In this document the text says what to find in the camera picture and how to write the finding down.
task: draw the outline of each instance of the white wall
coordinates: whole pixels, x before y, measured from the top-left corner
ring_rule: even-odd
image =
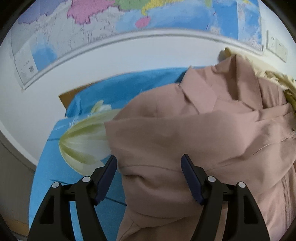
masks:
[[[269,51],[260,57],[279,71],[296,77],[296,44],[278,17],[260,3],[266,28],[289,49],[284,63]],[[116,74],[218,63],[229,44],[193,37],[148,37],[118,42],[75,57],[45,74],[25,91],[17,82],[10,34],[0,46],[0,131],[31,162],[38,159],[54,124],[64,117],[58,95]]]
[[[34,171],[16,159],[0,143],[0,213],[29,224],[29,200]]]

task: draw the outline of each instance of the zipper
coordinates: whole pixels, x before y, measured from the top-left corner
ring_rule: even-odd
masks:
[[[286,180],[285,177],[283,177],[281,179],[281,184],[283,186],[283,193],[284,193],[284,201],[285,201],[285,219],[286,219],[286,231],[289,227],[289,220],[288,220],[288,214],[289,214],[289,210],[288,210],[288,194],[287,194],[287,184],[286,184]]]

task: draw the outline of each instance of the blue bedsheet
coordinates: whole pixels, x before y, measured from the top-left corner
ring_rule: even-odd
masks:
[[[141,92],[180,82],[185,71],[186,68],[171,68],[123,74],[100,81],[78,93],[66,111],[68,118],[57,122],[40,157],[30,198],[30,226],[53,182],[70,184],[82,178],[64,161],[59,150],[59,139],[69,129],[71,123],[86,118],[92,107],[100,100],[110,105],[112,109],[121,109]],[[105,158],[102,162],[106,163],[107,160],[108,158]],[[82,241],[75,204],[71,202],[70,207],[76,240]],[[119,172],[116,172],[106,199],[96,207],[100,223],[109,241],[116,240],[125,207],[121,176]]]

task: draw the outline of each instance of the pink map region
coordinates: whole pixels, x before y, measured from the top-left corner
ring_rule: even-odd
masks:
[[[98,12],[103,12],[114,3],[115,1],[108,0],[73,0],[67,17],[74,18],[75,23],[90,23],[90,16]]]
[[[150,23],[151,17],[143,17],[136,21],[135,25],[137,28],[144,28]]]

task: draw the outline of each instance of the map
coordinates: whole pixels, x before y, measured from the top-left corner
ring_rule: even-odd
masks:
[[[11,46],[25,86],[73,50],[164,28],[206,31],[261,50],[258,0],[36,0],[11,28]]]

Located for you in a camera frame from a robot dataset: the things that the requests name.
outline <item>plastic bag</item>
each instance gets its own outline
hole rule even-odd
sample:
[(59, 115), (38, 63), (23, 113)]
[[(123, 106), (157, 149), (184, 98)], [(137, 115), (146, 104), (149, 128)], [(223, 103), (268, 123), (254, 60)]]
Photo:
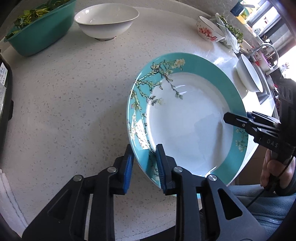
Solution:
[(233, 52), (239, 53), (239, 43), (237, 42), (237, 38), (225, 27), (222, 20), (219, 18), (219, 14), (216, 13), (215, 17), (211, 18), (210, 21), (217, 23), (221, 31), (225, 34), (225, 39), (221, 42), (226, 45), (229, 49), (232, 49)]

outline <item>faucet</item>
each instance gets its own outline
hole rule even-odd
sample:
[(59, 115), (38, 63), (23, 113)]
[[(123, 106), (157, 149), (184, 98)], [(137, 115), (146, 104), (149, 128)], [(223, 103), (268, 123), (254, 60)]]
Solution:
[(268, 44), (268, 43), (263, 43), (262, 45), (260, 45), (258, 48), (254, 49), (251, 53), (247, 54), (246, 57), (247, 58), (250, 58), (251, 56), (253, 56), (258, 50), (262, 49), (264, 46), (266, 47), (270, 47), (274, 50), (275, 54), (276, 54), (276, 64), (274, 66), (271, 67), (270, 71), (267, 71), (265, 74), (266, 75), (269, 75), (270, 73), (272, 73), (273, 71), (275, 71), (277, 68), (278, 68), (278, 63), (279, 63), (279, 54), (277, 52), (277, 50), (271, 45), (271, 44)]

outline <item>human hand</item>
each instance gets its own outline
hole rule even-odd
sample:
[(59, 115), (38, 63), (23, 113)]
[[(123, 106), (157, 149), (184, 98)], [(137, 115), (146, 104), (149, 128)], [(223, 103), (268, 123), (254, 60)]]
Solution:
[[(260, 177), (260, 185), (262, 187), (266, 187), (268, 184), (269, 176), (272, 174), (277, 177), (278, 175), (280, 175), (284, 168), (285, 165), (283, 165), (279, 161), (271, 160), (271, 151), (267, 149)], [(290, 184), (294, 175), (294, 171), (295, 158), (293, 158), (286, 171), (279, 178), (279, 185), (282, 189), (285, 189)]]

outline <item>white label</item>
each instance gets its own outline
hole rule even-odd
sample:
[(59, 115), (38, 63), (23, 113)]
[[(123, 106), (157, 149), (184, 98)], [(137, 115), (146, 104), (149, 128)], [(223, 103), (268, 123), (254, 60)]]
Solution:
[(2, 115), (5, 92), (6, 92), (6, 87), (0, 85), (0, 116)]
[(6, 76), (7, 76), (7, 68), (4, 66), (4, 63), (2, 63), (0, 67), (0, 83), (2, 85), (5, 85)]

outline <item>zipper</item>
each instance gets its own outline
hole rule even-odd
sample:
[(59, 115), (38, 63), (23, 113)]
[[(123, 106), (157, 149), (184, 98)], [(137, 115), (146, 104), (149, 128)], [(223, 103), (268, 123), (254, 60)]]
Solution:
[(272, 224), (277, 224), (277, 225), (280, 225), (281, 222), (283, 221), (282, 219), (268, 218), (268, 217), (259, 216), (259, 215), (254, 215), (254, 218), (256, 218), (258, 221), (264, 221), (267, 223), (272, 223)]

PROBLEM DETAILS
Find the number of lines in the data above that contain "zipper". Please give that number alone.

RESPONSE TO THIS EXERCISE
2